# [Exercise]
Return each line of the listing exactly as written.
(Given information)
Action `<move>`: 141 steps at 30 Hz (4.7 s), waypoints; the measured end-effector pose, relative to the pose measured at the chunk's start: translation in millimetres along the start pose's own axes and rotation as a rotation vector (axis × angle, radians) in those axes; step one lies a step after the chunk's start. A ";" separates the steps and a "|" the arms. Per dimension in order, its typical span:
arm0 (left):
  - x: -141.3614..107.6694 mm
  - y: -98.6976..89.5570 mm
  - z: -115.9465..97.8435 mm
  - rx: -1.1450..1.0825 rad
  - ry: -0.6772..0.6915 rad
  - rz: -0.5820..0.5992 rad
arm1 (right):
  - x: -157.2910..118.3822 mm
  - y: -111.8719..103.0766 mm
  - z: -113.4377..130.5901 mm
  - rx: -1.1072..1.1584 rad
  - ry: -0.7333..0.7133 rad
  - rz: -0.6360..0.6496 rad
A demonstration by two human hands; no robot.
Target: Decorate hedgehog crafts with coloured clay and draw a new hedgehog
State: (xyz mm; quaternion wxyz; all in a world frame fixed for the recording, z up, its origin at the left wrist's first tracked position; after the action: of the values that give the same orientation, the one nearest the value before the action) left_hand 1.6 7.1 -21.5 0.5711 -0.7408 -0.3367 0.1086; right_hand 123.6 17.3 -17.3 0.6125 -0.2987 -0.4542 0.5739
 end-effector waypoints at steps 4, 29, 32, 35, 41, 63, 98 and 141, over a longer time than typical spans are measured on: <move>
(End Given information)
# [Written solution]
Action `<move>`: 141 steps at 30 Hz (4.7 s), waypoints; the measured end-effector pose, relative to the pose measured at the chunk's start: translation in millimetres along the start pose's own axes and rotation as a rotation vector (axis × angle, radians) in those axes; step one lies a step after the chunk's start. A ";" separates the steps and a "|" the arms. Per dimension in order, its typical span:
arm0 (left):
  - x: -141.3614..107.6694 mm
  - y: -98.6976..89.5570 mm
  - z: -115.9465..97.8435 mm
  - rx: -1.1450..1.0825 rad
  - ry: -0.6772..0.6915 rad
  - rz: -0.5820..0.5992 rad
arm1 (right):
  - x: -157.2910..118.3822 mm
  - y: -111.8719..103.0766 mm
  - z: -113.4377..130.5901 mm
  - rx: -1.1072..1.1584 rad
  - ry: -0.7333..0.7133 rad
  - rz: -0.6360..0.6496 rad
A demonstration by two human hands; no robot.
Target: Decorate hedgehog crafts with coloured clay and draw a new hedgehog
State: (xyz mm; quaternion wxyz; all in a world frame fixed for the recording, z up, its origin at the left wrist's first tracked position; after the action: of the values that give the same orientation, the one nearest the value before the action) left_hand 1.6 7.1 -21.5 0.5711 -0.7408 -0.3367 0.1086; right_hand 123.6 17.3 -17.3 0.6125 -0.2987 -0.4542 0.5739
 end-effector waypoints at steps 4, 29, 32, 35, 41, 63, 98 and 141, over a longer time than typical spans are measured on: <move>

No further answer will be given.